---
layout: default
title: "Preparatory concepts"
categories: introduction
permalink: /ML1/
order: 1
comments: true
---

In [2]:
%pylab --no-import-all inline
import pandas as pd
from graphviz import Digraph
from mpl_flow import Flow

Populating the interactive namespace from numpy and matplotlib


ModuleNotFoundError: No module named 'mpl_flow'

# Derivatives and computation graph
Derivatives are a fundamental concept in machine learning, they are the building block of optimization and having an understanding of what a derivative is vastly helps in understanding how optimization and gradient descent work.

## Derivative
Suppose we have a function $f(a) = 3a$, then $f(2) = 6$. If we take a small increment of $a$ ($a'$) we will have $f(2.001) = 6.003$. Connecting $a$ and $a'$ forms a triangle, with an height ($a'-a$) and a width ($f(a') - f(a)$) (<a href="#fig:derivative">figure below</a>).

The slope $\frac{\text{height} }{\text{width}}=3$ so we say that the derivative of $f(a)$ at the point $a=2$ is $3$. Height and width are the the vertical and horizontal distances and the slope is also expressed as $\frac{df(a)}{da}$ or as $\frac{d}{da}f(a)$. The reason why $a'$ doesn't appear in this representation is because, formally, the derivative is calculated at a very small increment of $a$ such as $a' \approx a$.

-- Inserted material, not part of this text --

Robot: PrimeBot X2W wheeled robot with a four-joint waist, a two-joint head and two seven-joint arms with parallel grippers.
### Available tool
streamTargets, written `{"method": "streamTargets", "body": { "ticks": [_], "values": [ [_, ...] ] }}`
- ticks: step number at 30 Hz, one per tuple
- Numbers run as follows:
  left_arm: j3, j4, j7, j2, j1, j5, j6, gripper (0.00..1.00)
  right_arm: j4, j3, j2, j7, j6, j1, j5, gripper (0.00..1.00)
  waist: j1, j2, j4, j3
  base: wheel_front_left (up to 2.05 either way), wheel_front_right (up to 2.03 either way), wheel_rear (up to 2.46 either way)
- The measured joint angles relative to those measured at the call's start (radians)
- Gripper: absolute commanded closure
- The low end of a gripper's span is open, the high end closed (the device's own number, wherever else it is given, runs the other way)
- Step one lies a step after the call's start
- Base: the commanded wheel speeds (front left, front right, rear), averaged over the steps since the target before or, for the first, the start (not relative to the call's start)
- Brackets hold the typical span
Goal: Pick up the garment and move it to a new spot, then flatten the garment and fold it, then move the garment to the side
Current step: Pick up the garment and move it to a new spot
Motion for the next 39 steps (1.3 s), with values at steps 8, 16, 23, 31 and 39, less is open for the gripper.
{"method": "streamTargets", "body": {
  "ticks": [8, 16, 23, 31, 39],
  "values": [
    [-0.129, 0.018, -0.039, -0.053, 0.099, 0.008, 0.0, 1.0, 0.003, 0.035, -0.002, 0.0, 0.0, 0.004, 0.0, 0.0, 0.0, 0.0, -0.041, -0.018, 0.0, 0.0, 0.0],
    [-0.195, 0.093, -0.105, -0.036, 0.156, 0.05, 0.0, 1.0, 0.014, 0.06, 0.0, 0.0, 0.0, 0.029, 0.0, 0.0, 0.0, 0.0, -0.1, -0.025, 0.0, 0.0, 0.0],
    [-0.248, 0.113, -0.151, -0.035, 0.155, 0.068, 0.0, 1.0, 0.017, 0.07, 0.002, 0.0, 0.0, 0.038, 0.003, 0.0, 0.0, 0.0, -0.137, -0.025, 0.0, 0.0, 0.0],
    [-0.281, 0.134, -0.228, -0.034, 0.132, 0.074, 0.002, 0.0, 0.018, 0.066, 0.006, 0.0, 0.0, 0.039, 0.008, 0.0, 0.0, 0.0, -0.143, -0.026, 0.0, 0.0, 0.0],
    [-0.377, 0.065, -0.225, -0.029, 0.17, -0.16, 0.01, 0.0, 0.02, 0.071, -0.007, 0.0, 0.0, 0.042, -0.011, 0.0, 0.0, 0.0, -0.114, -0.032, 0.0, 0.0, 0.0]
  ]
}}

For a straight line (<a href="#fig:derivative">figure below</a>, panel A) the derivative is constant along the whole line.

In [None]:
fig, axes = plt.subplots(1, 2, figsize=(10, 4))
ax, ax2 = axes
xmax = 5
x = np.linspace(0, xmax)
y = 3*x
ax.plot(x, y)
ax.set_aspect('equal')
ax.set_xlim(-xmax*.1, xmax*3)
ax.plot([2, 4, 4, 2], [6, 12, 6, 6], marker='o', lw=2, markevery=[0, 1])

ax.set_xticks([2, 4])
ax.set_xticklabels([2, 2.001])
ax.set_yticks([6, 12])
ax.set_yticklabels([6, 6.003])
ax.set_xlabel('')
ax.annotate('0.001', (1.6, 5), xytext=(4.4, 5), va='center',  arrowprops={'arrowstyle': '<->'})
ax.annotate('0.003', (5, 5.7), xytext=(5, 12.6), ha='center',  arrowprops={'arrowstyle': '<->'});
ax.text(5.5, 9, '$df(a)$', fontsize=13)
ax.text(3, 4.5, '$da$', va='top', ha='center', fontsize=13)
ax.set_title('$f(a)=3a$', fontsize=13)
ax.text(-0.1, 1.1, 'A', transform=ax.transAxes,
  fontsize=15, va='top')

ax2.plot(x, x**2)
ax2.set_xlim(-xmax*.1, xmax*1.4)

x1, x2 = 10, 15
dx = np.r_[x[[x1, x2]], x[x2], x[x1]]
dy = np.r_[x[[x1, x2]], x[x1], x[x1]]**2
ax2.plot(dx, dy, marker='o', markevery=[0, 1])

x1, x2 = 40, 45
dx = np.r_[x[[x1, x2]], x[x2], x[x1]]
dy = np.r_[x[[x1, x2]], x[x1], x[x1]]**2
ax2.plot(dx, dy, marker='o', markevery=[0, 1])
ax2.set_title('$f(a)=a^2$', fontsize=13)
ax2.set_xticks([])
ax2.set_xticklabels([])
ax2.set_yticks([])
ax2.set_yticklabels([])
ax2.text(-0.1, 1.1, 'B', transform=ax2.transAxes,
  fontsize=15, va='top');

<i id="fig:derivative">The concept of derivative applied to a straight line (A), where the derivative is constant along the whole length of the function; and to a non-linear function (B), where the derivative changes based on the value of $a$.</i>

## Computational graph
The computational graph explains the forward- and backward- propagation (as to say the flow of the computation) that takes place in the training of a neural network. 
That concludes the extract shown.